Figure 2.. Characterization of T cell subsets during recovery from influenza in the absence of Treg cells.

(A) Treg, (B) CD8+ CD69+ CD103+ Trm, and (C) CD8+ CD69+ CD103- (activated) T cell frequencies and (D) absolute count (left) and frequency (right) of double-negative CD8+ T cells in the lungs from the experiment outlined in Figure 1A. nd no discovery, * q < 0.05 according to Mann-Whitney U test with two-stage linear step-up procedure of Benjamini, Krieger, and Yekutieli with Q = 5%. Summary plots show all data points with mean and SD. (E) Representative heatmap statistic plot showing IV CD45-BUV563 signal intensity of lung CD8+ T cell subsets in control and DT-treated Foxp3^DTR mice that received 50 µg of CD45-BUV563 antibody retro-orbitally before harvest. (F) K-means clustering and selection of top GO processes from the comparison of CD8+ CD69+ CD103+ Trm T cells sorted from DT-untreated and -treated Foxp3^DTR mice at day 28 post-influenza virus inoculation.

Figure 3.. Necessity of Treg cell TBET expression on Treg, Trm, and other lung T cell numbers during influenza recovery.

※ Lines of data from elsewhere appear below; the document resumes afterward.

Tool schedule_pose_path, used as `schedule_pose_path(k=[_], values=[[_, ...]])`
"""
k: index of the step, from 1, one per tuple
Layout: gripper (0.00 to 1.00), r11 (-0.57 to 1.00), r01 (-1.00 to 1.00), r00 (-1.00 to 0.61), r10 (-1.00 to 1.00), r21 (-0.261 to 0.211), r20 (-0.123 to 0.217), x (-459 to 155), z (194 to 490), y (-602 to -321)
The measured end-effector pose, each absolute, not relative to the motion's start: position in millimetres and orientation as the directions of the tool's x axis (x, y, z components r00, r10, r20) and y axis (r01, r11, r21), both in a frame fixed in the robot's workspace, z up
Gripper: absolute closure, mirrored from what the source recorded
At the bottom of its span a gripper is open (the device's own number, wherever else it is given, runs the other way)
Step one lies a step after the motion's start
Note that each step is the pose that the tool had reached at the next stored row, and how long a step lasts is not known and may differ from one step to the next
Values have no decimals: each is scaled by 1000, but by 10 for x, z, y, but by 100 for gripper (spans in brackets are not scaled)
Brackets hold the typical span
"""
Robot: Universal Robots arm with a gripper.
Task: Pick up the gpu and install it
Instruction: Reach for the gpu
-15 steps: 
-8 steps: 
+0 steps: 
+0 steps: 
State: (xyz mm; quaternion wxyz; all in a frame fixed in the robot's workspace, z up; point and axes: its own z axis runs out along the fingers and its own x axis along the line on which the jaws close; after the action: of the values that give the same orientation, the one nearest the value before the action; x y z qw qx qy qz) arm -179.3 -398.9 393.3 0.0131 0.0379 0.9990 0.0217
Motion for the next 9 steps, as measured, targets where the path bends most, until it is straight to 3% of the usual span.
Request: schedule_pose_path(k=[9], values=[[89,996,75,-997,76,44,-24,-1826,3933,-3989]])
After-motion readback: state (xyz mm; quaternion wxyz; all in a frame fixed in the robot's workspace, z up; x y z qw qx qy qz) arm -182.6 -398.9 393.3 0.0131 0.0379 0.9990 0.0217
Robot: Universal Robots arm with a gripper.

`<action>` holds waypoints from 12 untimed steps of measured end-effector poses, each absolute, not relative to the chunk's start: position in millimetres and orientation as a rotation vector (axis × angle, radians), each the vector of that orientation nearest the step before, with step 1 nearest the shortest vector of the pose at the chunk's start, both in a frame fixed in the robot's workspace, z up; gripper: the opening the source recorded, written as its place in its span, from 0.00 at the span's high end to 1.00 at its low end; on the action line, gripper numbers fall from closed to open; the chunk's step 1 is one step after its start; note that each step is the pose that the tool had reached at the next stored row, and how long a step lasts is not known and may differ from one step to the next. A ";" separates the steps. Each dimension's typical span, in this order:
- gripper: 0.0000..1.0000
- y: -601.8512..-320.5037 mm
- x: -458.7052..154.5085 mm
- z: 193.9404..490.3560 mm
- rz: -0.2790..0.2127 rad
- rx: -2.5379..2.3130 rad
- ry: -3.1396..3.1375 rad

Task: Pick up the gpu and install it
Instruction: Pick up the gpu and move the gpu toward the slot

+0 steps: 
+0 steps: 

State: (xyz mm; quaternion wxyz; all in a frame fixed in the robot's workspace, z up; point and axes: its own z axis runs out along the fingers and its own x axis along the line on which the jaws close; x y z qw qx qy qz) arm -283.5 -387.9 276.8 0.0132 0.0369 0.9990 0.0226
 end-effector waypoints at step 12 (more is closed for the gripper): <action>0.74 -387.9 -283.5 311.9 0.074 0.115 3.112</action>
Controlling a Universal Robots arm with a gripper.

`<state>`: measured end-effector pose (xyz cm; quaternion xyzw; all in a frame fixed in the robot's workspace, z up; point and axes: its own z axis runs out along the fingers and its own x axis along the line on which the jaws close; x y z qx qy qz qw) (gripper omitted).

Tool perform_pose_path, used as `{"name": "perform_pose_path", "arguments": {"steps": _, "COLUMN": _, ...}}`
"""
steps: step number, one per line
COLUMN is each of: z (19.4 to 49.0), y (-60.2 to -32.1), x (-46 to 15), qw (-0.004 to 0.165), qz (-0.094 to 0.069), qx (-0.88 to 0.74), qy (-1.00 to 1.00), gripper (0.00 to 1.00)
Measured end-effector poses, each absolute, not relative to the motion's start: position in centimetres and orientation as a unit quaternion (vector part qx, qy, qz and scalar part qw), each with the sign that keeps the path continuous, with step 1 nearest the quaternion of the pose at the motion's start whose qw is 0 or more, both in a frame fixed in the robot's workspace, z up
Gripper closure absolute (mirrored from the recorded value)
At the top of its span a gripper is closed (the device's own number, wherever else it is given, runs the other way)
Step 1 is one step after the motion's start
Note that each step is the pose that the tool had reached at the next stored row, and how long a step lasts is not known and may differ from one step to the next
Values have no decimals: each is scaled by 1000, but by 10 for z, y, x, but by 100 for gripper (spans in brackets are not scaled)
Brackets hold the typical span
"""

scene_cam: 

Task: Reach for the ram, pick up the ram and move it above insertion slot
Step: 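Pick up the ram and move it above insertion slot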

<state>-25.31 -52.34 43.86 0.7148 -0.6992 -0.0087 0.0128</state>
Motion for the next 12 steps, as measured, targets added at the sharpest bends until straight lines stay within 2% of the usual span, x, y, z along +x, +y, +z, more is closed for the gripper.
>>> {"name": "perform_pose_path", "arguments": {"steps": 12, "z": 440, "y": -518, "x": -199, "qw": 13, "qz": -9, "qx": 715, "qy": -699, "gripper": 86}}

(A) Flow cytometry gating strategy for the quantification of T cell subsets, including CD8+ Trm cells (CD69+ CD103+), activated CD8+ T cells (CD69+ CD103-), double-negative CD8+ T cells (CD69- CD103-), endogenous Treg cells (CD4+ FR4+ CD25+ Foxp3-GFP+), and adoptive transfer Treg cells (CD4+ FR4+ CD25+ Foxp3-GFP-) in the experiment outlined in Figure 1F. (B) Frequency of Foxp3-GFP+ cells (endogenous Treg cells) of total CD4+ cells in DT-untreated Foxp3^DTR mice as well as DT-treated Foxp3^DTR mice that received either WT or TBET-deficient (KO) Treg cells. (C) Representative contour plots of total Treg frequency based on FR4 and CD25 staining in mice that received WT or TBET-deficient (KO) Treg cells. (D) Representative histograms of CXCR3+ Treg cell frequency of total Treg cells from DT-treated Foxp3^DTR mice that received either WT or TBET-deficient (KO) Treg cells. (E) Absolute counts of CD8+ CD69- CD103- (activated) T cells and (F) CD8+ CD69+ CD103+ Trm cells per pair of lungs at day 28 post-influenza virus inoculation from the experiment outlined in Figure 1F. Datapoints were normalized to the TBET WT Treg adoptive transfer group average. ns not significant, ** p < 0.01 according to Kruskal-Wallis test (B) or Mann-Whitney U test (E and F).